Es reicht nicht aus, eine Schulklasse für drei Tage nach Auschwitz zu schicken. Grundvoraussetzung Nummer Eins ist der Kostenfaktor. Es darf keinen Eigenbeitrag geben, der als Ausrede für die Nichtteilnahme dienen könnte. Nummer Zwei: Gründliche Vorbereitung in der Schule, Filme und Fachleute gibt es genügend zur Auswahl. Sie ersetzen aber nicht das Gefühl, das man erfährt, wenn man vor Ort ist. Nummer Drei: Gründliche Auswertung.

Wir haben bei unseren Gedenkstättenfahrten schlimme Entgleisungen von Jugendlichen gesehen, die von den Lehrkräften kommentarlos hingenommen wurden. Hat den Jugendlichen niemand gesagt, dass man an einem Ort, wo Millionen Menschen verbrannt wurden, nicht raucht? Hat ihnen niemand gesagt, dass man sich für einen Besuch in einer Gedenkstätte nicht so kleidet, als gehe man auf eine Gartenparty? Was sind das für Lehrkräfte?

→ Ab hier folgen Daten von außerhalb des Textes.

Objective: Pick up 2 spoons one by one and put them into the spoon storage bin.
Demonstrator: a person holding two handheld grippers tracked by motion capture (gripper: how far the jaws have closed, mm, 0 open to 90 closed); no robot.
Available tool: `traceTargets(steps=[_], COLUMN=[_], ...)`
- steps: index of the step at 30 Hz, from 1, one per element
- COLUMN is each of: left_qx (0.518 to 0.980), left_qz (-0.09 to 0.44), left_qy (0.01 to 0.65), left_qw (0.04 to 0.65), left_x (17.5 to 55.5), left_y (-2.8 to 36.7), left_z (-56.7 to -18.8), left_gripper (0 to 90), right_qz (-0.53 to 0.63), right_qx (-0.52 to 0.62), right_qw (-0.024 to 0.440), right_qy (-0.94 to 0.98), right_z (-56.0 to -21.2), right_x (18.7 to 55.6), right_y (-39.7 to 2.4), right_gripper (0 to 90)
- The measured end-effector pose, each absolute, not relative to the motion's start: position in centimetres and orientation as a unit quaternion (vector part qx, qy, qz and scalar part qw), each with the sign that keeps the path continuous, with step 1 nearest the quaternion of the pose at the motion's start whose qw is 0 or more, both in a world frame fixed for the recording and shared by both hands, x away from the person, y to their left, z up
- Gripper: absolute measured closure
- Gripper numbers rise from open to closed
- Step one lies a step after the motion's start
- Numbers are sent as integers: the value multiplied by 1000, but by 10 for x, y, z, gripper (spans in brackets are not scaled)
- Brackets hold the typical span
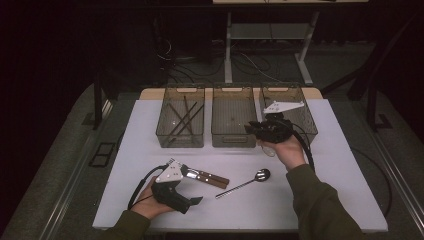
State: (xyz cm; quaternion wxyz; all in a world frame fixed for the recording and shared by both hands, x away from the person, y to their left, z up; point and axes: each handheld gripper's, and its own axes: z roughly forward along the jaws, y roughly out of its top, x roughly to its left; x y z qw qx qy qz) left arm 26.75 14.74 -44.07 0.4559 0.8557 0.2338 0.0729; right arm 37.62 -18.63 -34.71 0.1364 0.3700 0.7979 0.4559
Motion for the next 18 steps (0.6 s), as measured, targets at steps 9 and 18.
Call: traceTargets(steps=[9, 18], left_qx=[854, 854], left_qz=[71, 73], left_qy=[234, 230], left_qw=[460, 461], left_x=[267, 267], left_y=[146, 146], left_z=[-440, -440], left_gripper=[0, 0], right_qz=[446, 434], right_qx=[378, 402], right_qw=[152, 161], right_qy=[797, 790], right_z=[-337, -334], right_x=[405, 439], right_y=[-171, -163], right_gripper=[725, 725])
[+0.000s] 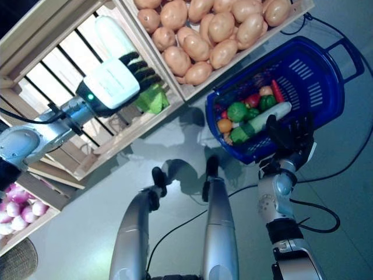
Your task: Put vegetables into the basket
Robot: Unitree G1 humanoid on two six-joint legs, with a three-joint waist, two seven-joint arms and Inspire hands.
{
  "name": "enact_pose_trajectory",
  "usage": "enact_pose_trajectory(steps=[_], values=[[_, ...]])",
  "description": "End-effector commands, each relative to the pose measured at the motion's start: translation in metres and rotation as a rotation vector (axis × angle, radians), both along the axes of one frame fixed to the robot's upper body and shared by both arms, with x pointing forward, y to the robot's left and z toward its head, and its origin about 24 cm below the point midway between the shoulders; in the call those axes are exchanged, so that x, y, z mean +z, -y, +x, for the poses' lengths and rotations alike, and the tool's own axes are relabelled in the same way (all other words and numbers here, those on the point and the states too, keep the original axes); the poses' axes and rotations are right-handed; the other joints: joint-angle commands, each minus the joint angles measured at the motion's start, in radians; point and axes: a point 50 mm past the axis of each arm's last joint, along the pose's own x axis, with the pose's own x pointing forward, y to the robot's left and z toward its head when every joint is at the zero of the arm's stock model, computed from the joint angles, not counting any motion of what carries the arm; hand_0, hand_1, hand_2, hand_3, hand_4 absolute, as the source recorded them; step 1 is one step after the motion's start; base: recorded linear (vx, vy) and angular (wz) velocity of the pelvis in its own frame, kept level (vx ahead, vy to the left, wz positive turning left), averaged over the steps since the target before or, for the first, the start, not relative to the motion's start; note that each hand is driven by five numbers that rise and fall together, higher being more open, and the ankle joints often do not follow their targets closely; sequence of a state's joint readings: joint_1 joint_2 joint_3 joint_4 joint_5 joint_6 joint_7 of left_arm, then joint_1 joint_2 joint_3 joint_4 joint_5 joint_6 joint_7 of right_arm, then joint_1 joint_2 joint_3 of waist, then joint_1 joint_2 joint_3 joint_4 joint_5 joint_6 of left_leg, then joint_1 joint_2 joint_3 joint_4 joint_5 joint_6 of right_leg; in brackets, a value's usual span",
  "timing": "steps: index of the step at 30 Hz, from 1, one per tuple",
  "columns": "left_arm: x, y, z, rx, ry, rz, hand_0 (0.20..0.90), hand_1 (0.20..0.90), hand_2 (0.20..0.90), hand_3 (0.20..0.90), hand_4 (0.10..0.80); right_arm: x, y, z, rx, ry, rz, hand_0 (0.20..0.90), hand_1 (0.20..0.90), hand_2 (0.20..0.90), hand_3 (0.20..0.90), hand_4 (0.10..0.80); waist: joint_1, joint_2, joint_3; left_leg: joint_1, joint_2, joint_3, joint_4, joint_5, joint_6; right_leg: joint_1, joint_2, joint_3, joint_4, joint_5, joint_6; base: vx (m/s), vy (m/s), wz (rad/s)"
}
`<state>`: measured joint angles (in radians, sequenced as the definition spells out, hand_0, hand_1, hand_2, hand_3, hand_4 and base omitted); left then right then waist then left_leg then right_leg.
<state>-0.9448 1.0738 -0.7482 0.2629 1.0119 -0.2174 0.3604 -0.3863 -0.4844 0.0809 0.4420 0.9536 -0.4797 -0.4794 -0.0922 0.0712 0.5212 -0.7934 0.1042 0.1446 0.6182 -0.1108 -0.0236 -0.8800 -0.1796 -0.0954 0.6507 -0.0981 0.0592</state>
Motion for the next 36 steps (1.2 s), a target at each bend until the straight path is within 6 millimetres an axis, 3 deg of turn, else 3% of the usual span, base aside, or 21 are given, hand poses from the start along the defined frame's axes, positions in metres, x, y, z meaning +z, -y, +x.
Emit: enact_pose_trajectory(steps=[1,11,24,36], values=[[0.059,-0.015,-0.013,-0.044,0.274,-0.027,0.900,0.900,0.900,0.900,0.800,0.057,0.015,-0.007,-0.020,0.260,-0.074,0.900,0.900,0.900,0.900,0.800,0.005,-0.016,-0.001,0.014,0.019,0.016,-0.076,0.050,-0.043,0.083,0.010,-0.024,-0.031,-0.005,0.004,-0.021,0.035,0.00],[0.038,-0.034,-0.006,0.049,0.174,0.002,0.900,0.900,0.900,0.900,0.800,0.064,0.022,-0.008,-0.033,0.265,-0.091,0.900,0.900,0.900,0.900,0.800,0.014,-0.015,-0.001,-0.003,0.020,0.009,-0.076,0.053,-0.047,0.075,0.004,-0.025,-0.035,-0.005,0.007,0.000,0.000,0.00],[0.031,-0.054,-0.003,0.045,0.346,-0.009,0.900,0.900,0.900,0.900,0.800,0.071,0.017,-0.006,-0.011,0.292,-0.107,0.900,0.900,0.900,0.900,0.800,0.013,-0.025,-0.001,-0.040,0.025,-0.001,-0.064,0.049,-0.049,0.035,0.005,-0.020,-0.016,-0.011,0.009,0.000,0.000,0.00],[0.029,-0.055,0.001,0.012,0.416,0.000,0.900,0.900,0.900,0.900,0.800,0.071,0.008,-0.004,0.002,0.293,-0.099,0.900,0.900,0.900,0.900,0.800,0.007,-0.040,-0.001,-0.065,0.024,-0.007,-0.062,0.047,-0.051,0.012,0.009,-0.012,-0.024,0.000,0.014,0.000,0.000,0.00]])
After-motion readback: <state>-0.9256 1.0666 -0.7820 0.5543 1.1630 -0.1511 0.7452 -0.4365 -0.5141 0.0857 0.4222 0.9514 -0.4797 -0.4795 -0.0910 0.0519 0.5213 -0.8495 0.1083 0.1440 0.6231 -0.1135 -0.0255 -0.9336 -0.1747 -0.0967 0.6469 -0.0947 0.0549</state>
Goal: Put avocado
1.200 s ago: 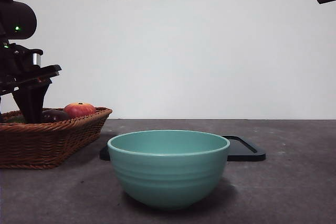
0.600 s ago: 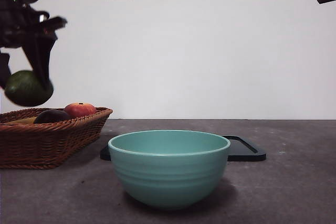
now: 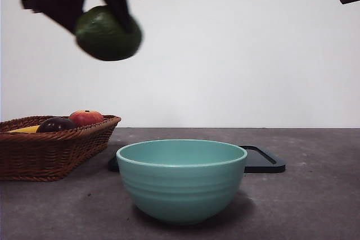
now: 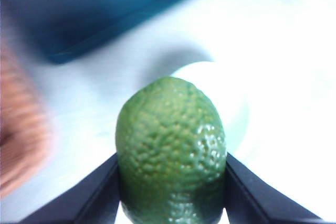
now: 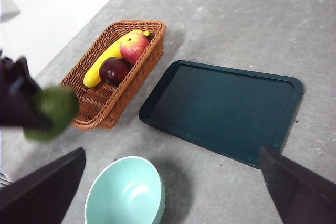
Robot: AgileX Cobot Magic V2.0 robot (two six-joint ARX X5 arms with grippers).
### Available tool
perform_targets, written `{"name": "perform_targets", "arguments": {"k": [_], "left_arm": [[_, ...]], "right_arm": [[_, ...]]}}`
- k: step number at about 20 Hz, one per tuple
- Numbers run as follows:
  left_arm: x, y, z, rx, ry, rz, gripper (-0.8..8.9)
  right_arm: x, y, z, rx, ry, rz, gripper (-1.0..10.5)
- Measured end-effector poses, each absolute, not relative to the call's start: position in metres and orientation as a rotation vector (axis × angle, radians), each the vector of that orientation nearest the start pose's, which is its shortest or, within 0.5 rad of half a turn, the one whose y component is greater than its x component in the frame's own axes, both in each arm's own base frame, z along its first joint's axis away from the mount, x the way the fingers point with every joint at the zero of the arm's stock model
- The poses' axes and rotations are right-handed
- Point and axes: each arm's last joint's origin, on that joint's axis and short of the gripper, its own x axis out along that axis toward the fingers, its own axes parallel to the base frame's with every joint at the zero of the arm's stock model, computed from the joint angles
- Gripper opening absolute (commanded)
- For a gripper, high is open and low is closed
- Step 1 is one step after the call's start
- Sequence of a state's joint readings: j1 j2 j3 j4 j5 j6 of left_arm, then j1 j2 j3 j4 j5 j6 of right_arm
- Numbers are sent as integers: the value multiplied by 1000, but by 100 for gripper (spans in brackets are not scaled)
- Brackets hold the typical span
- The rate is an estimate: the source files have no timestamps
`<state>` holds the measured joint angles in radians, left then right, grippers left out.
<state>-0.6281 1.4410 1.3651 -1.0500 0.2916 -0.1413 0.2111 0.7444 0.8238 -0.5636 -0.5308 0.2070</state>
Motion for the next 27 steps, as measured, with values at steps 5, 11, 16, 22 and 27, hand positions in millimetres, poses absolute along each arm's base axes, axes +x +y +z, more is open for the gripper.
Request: {"name": "perform_targets", "arguments": {"k": [5,11,16,22,27], "left_arm": [[201,-217,305,178,1209,-873,181],[197,-255,269,294,1273,-847,182],[202,-275,237,341,1343,-842,181],[211,-284,209,400,1371,-778,181],[213,-288,195,426,1408,-771,182]], "right_arm": [[141,45,318,272,563,675,576],[141,45,318,272,563,675,576],[141,45,318,272,563,675,576],[141,45,318,272,563,675,576],[141,45,318,272,563,675,576]]}}
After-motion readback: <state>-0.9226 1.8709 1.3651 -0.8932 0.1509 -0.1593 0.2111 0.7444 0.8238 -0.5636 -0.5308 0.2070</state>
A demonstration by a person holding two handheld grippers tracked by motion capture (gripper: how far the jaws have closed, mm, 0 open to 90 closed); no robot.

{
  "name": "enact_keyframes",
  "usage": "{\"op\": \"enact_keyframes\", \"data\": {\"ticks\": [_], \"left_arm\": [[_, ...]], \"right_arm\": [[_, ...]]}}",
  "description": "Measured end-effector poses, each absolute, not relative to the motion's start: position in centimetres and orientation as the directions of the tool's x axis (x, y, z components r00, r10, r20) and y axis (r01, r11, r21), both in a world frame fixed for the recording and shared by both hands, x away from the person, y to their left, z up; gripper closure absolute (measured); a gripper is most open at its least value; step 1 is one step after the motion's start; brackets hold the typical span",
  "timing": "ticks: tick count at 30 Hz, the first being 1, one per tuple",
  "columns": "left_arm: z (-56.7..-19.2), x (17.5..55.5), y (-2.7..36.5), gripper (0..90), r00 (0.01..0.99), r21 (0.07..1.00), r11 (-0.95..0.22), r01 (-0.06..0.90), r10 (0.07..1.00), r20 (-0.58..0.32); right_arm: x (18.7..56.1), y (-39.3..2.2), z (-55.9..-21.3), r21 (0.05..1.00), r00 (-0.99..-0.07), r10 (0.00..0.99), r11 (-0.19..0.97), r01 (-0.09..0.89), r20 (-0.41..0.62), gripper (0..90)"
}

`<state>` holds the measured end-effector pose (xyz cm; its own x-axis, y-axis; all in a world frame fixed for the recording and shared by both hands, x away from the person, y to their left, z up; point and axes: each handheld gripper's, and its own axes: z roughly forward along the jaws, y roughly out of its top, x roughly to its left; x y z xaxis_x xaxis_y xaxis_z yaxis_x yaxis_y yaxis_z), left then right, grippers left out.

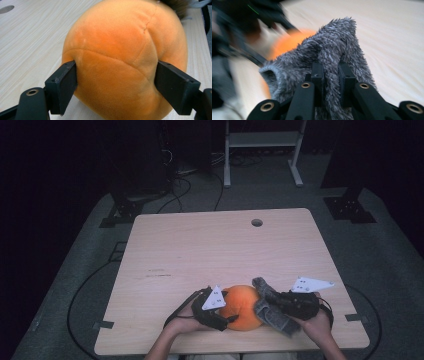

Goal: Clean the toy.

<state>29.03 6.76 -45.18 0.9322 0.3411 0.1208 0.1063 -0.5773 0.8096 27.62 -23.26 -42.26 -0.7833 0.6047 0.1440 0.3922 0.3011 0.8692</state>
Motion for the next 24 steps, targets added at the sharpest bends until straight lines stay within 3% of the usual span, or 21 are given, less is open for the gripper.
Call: {"op": "enact_keyframes", "data": {"ticks": [3, 5, 7, 9, 18, 21, 24], "left_arm": [[-45.2, 29.1, 6.8, 19.7, 0.933, 0.81, -0.577, 0.106, 0.339, 0.12], [-45.2, 29.1, 6.7, 19.5, 0.933, 0.811, -0.575, 0.106, 0.34, 0.119], [-45.2, 29.1, 6.6, 19.5, 0.933, 0.813, -0.572, 0.107, 0.34, 0.117], [-45.2, 29.1, 6.6, 19.5, 0.933, 0.812, -0.573, 0.106, 0.339, 0.118], [-44.2, 29.0, 6.8, 16.5, 0.94, 0.81, -0.58, 0.083, 0.316, 0.13], [-41.8, 29.3, 6.9, 18.5, 0.921, 0.886, -0.454, 0.101, 0.378, 0.089], [-41.9, 29.7, 6.5, 19.1, 0.914, 0.858, -0.496, 0.133, 0.396, 0.087]], "right_arm": [[27.2, -21.6, -41.7, 0.879, -0.832, 0.539, 0.323, 0.35, 0.133, 76.3], [27.4, -20.9, -42.6, 0.859, -0.833, 0.543, 0.371, 0.352, 0.106, 76.6], [28.2, -21.8, -43.0, 0.853, -0.824, 0.539, 0.335, 0.4, 0.175, 76.9], [28.5, -22.4, -43.1, 0.844, -0.8, 0.573, 0.33, 0.422, 0.175, 77.1], [28.0, -22.5, -43.2, 0.839, -0.808, 0.568, 0.356, 0.412, 0.155, 77.1], [28.2, -22.5, -43.2, 0.833, -0.81, 0.573, 0.385, 0.397, 0.122, 77.2], [28.4, -22.7, -43.3, 0.834, -0.811, 0.568, 0.373, 0.407, 0.141, 77.0]]}}
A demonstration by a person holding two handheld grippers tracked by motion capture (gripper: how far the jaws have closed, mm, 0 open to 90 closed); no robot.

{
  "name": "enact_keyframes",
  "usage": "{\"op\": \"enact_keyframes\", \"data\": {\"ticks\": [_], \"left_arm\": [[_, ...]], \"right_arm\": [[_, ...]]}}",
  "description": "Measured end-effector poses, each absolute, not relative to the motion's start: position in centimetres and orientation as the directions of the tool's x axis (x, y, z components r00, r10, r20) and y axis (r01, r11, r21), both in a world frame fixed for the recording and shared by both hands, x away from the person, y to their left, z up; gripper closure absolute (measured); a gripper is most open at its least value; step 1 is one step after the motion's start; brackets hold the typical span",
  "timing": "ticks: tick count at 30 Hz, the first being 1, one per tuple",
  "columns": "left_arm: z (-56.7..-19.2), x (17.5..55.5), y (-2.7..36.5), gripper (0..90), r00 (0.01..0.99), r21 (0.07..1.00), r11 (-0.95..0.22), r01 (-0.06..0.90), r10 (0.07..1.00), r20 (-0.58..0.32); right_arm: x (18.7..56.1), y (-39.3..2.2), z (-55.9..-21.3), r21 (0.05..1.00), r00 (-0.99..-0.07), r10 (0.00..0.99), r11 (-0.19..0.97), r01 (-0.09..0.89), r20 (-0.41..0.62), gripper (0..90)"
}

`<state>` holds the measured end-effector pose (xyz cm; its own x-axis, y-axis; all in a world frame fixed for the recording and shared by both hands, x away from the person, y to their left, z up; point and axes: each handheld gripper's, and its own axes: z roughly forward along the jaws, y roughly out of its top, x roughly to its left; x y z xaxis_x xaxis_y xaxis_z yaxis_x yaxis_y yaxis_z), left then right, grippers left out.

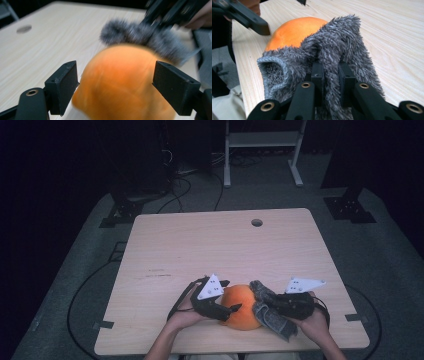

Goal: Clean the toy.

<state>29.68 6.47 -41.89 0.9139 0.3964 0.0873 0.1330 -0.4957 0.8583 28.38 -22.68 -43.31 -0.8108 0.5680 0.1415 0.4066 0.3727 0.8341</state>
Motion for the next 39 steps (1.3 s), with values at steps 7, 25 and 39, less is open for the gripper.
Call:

Wir haben es selbst erlebt und Konsequenzen gezogen, als wir merkten, dass unsere senatsgeförderten Reisen ausgenutzt wurden, um eine preiswerte Abi-Fahrt zu machen. Die Hotelunterkünfte befinden sich im nahegelegenen Krakau. Und Krakau ist eine schöne Stadt mit vielen Kneipen. „Alkoholleichen“ durch eine Gedenkstätte begleiten zu müssen, ist eine Zumutung. Wir haben danach keine Klassenfahrten mehr angeboten, sondern nur noch für Einzelinteressenten, die wir selbst entsprechend vorbereitet haben, mit Unterstützung der Gedenkstätte Deutscher Widerstand.

Vielleicht haben wir es überlesen, aber im Koalitionsvertrag steht nichts von verpflichtenden Gedenkstättenfahrten. Dabei sind sie heute so wichtig wie damals in den 1960er Jahren, als sie Harry Ristock ins Leben rief. Dass es bis 1992 gedauert hat, ehe dem Haus der Wannseekonferenz als Gedenkstätte die Bedeutung zuteilwurde, die es verdient, ist kein Zeichen ernsthafter Bemühungen zur Aufarbeitung in den ersten Jahrzehnten der Bundesrepublik.